A faithful, word-for-word transcription of all the data is what is needed.

EXERCISE DATA:
************
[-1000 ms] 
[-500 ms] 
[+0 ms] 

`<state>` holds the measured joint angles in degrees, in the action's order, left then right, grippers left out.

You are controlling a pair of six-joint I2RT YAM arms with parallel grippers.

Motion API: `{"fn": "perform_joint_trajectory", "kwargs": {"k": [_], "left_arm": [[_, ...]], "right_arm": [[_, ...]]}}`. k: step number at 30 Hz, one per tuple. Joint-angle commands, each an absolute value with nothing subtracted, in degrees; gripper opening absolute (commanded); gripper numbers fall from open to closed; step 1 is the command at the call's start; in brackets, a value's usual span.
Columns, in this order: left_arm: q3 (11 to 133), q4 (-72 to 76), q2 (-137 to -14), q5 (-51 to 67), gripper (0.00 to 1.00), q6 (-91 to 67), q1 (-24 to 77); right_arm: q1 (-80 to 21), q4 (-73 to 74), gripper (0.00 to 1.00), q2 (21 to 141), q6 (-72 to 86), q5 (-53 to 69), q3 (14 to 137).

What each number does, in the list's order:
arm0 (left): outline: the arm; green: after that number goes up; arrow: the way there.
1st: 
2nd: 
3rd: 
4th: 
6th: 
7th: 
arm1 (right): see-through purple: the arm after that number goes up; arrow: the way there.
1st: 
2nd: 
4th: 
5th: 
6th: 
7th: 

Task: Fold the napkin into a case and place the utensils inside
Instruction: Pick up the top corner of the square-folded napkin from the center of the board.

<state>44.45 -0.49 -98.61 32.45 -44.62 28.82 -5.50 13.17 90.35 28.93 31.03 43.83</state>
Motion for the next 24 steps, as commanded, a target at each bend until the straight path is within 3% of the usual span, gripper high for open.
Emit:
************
REPLY:
[-1000 ms] 
[-500 ms] 
[+0 ms] 

`<state>` holds the measured joint angles in degrees, in the action's order, left then right, grippers left out.

You are controlling a pair of six-joint I2RT YAM arms with parallel grippers.

Motion API: `{"fn": "perform_joint_trajectory", "kwargs": {"k": [_], "left_arm": [[_, ...]], "right_arm": [[_, ...]]}}`. k: step number at 30 Hz, one per tuple. Joint-angle commands, each an absolute value with nothing subtracted, in degrees; gripper opening absolute (commanded); gripper numbers fall from open to closed; step 1 is the command at the call's start; in brackets, a value's usual span.
Columns, in this order: left_arm: q3 (11 to 133), q4 (-72 to 76), q2 (-137 to -14), q5 (-51 to 67), gripper (0.00 to 1.00), q6 (-91 to 67), q1 (-24 to 77); right_arm: q1 (-80 to 21), q4 (-73 to 74), gripper (0.00 to 1.00), q2 (21 to 141), q6 (-72 to 86), q5 (-53 to 69), q3 (14 to 137).

What each number does, in the list's order:
arm0 (left): outline: the arm; green: after that number goes up; arrow: the way there.
1st: 
2nd: 
3rd: 
4th: 
6th: 
7th: 
arm1 (right): see-through purple: the arm after that number goes up; arrow: the way there.
1st: 
2nd: 
4th: 
5th: 
6th: 
7th: 

Task: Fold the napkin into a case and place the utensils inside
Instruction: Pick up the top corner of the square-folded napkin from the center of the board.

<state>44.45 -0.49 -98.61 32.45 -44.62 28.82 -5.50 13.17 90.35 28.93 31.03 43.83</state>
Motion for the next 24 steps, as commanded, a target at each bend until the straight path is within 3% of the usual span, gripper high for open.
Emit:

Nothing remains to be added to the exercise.